┌─ Data supplied

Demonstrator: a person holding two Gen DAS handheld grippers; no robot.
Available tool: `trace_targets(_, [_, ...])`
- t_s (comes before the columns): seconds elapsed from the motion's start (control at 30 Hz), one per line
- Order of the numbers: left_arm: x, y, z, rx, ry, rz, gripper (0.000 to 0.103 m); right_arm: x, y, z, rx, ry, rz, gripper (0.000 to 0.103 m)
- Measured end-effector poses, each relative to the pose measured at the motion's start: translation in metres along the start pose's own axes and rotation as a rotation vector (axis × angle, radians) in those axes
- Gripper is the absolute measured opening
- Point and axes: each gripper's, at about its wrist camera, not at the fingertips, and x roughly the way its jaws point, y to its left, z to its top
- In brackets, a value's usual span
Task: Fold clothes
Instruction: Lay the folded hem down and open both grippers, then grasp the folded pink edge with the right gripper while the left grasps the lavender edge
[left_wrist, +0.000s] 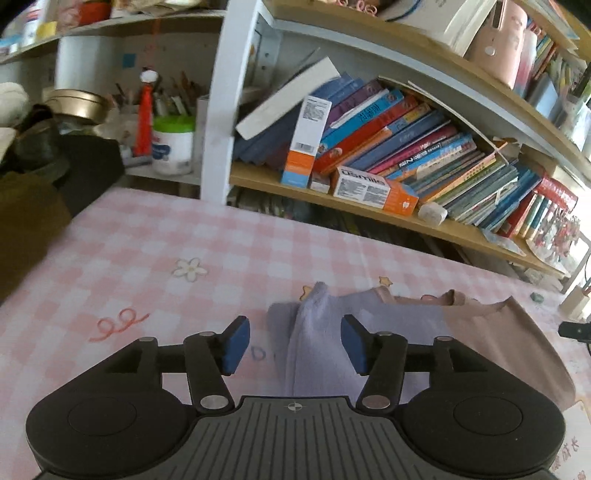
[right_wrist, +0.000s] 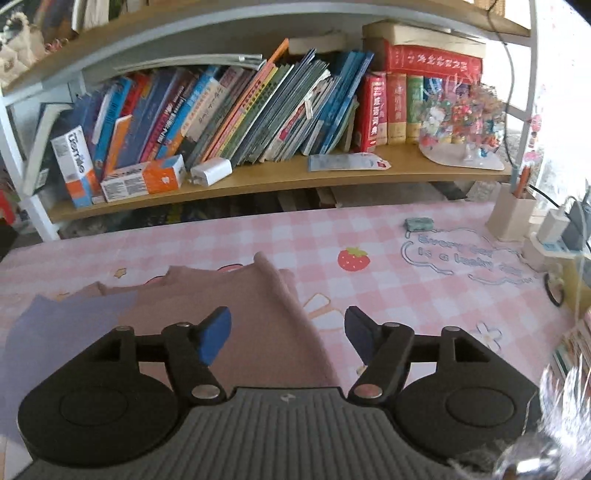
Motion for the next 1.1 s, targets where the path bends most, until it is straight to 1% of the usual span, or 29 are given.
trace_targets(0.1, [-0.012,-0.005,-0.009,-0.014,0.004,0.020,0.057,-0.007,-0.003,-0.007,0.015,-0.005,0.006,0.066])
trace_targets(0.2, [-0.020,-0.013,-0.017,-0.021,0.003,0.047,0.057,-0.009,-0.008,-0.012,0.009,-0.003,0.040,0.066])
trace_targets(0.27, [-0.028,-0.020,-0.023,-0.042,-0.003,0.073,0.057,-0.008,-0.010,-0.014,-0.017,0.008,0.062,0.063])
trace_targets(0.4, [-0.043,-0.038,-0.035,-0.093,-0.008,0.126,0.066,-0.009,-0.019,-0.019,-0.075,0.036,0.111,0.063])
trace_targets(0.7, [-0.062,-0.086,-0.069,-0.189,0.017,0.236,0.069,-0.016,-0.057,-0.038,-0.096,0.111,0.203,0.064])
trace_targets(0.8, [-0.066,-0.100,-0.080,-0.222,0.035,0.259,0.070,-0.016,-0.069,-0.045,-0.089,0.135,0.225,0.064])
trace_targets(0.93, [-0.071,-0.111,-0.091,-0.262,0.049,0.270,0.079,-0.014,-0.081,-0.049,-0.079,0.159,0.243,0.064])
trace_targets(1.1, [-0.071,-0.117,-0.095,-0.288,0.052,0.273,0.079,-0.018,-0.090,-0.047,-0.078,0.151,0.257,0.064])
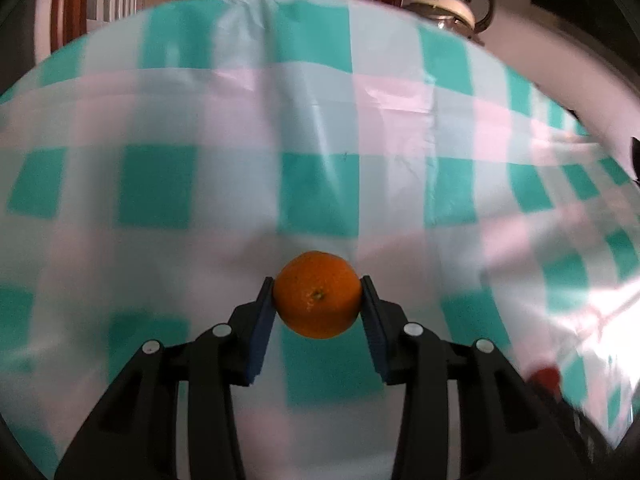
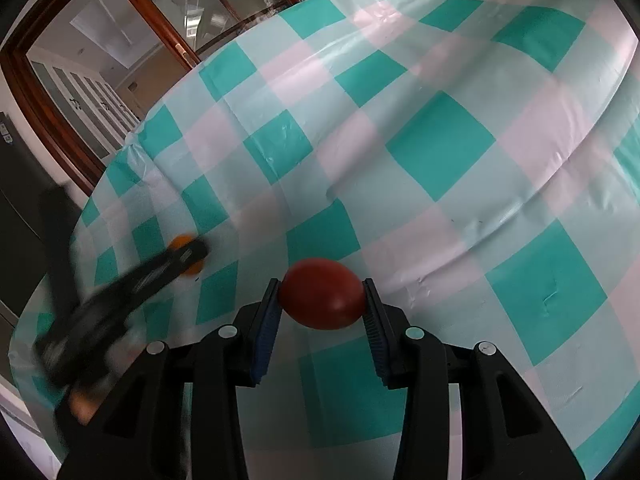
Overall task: Organize fruits
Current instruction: 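Grasp the small orange with the left tool while the right tool holds the cherry tomato, then carry the orange and cherry tomato into the white box and open both tools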
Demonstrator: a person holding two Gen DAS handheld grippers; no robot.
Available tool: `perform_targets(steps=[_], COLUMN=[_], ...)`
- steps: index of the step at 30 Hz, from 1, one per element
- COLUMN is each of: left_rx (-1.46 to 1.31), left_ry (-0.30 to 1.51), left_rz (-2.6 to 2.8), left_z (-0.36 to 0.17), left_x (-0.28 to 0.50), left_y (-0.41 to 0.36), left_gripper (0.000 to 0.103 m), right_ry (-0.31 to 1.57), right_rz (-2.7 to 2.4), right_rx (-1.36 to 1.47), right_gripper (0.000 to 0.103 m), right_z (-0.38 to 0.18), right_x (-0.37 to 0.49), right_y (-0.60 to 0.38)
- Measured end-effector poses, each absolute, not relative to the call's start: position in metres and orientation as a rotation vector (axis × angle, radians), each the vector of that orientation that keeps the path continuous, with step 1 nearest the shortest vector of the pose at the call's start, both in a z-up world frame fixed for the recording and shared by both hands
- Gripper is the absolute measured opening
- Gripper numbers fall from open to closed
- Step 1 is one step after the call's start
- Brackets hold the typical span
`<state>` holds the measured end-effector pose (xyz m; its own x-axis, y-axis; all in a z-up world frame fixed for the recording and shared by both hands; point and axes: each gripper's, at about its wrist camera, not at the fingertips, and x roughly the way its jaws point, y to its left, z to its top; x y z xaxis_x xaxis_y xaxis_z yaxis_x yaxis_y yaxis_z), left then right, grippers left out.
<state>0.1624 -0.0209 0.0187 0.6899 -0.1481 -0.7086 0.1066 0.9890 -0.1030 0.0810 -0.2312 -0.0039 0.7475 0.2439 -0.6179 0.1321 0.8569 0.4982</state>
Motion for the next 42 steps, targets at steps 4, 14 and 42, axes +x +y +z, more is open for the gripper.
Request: perform_targets(steps=[4, 14, 42], left_rx=[-0.057, -0.157, -0.123], left_ry=[0.781, 0.724, 0.699], left_rz=[-0.16, -0.138, -0.259], left_z=[0.023, 0.028, 0.046], left_x=[0.098, 0.017, -0.061], left_y=[0.005, 0.069, 0.05], left_gripper=[0.042, 0.042, 0.042], right_ry=[0.733, 0.735, 0.7], right_rz=[0.07, 0.079, 0.207], right_rx=[0.549, 0.543, 0.411], right_gripper=[0.04, 0.04, 0.04], right_z=[-0.004, -0.002, 0.049], right_x=[0.081, 0.081, -0.066], right_y=[-0.231, -0.229, -0.221])
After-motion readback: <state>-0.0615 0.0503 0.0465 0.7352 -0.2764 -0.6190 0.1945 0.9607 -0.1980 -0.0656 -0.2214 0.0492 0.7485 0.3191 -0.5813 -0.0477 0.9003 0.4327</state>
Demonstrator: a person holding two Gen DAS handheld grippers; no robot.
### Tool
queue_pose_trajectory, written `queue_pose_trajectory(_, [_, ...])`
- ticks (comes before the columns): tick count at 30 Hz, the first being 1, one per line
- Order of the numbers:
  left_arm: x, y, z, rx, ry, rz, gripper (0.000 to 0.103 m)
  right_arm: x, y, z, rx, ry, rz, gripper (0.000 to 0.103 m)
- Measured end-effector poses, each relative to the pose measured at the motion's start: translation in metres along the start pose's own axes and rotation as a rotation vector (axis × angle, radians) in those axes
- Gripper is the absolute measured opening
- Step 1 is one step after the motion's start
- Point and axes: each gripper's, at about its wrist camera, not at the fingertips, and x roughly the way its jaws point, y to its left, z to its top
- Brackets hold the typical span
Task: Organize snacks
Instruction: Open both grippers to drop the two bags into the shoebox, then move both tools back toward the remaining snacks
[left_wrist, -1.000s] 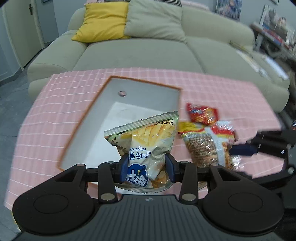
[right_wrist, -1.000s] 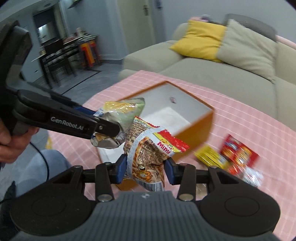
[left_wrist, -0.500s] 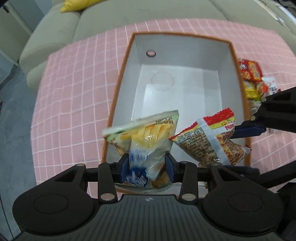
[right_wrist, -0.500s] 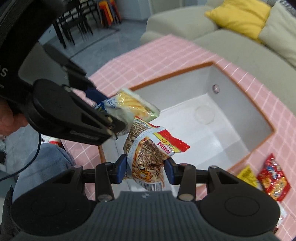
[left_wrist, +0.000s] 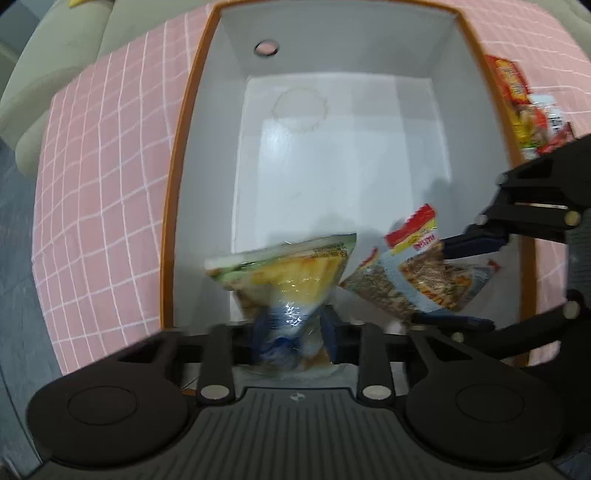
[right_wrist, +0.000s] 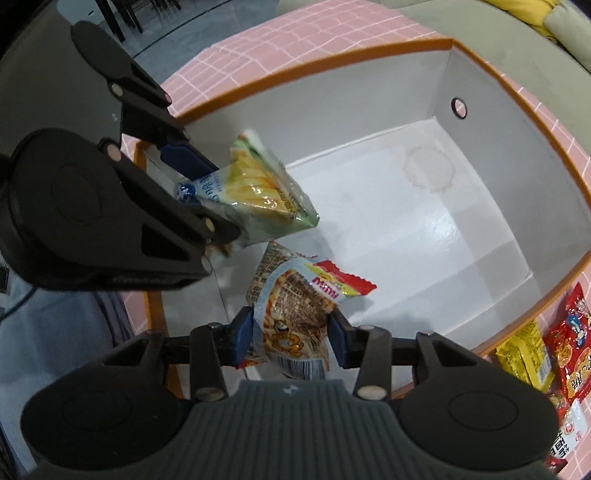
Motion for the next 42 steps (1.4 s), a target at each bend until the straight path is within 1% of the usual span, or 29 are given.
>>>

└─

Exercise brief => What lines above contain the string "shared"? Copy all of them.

Response to the task =>
- Measured end-effector poses, each absolute, not relative to the call's start: position in metres and orientation as a rotation vector (axis × angle, radians), each the vector of that orientation that keeps the path continuous, with step 1 nearest the shortest vector of the pose at the call's start, both in a z-up world frame fixed for the recording and shared by both hands
`<state>` holds the measured end-effector pose (xyz m; its own x-axis, y-axis; all in a z-up world frame fixed for the recording and shared by both hands; point and axes: each gripper's, at about its wrist camera, not at the fingertips, and x roughly the way its jaws point, y to its left, z to its top; x y z xaxis_x xaxis_y xaxis_z yaxis_x yaxis_y yaxis_z), left then right, grippers left out.

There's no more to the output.